PROVIDED DATA:
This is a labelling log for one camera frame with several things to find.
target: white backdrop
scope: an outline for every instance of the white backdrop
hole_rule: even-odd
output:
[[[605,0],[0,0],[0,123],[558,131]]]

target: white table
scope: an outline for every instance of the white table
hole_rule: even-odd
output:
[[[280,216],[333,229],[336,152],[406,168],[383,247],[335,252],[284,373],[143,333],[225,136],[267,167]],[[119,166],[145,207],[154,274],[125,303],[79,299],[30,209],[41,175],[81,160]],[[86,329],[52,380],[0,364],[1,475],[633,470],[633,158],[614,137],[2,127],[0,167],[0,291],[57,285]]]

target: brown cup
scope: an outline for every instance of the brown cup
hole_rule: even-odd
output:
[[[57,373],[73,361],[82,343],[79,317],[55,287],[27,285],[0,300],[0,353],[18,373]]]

YOUR OBJECTIVE:
Retype the records above in full, matching each line exactly.

ANSWER:
This is a labelling log for one camera frame with several things to find.
target: white backdrop
scope: an outline for every instance of the white backdrop
hole_rule: even-odd
output:
[[[605,0],[0,0],[0,123],[558,131]]]

target: white table
scope: an outline for every instance of the white table
hole_rule: even-odd
output:
[[[280,216],[333,229],[336,152],[406,168],[383,247],[335,252],[284,373],[143,333],[225,136],[267,167]],[[119,166],[145,207],[154,274],[125,303],[79,299],[30,209],[41,175],[81,160]],[[86,329],[52,380],[0,364],[1,475],[633,470],[633,158],[614,137],[2,127],[0,167],[0,291],[57,285]]]

target: brown cup
scope: an outline for every instance of the brown cup
hole_rule: even-odd
output:
[[[57,373],[73,361],[82,343],[79,317],[55,287],[27,285],[0,300],[0,353],[18,373]]]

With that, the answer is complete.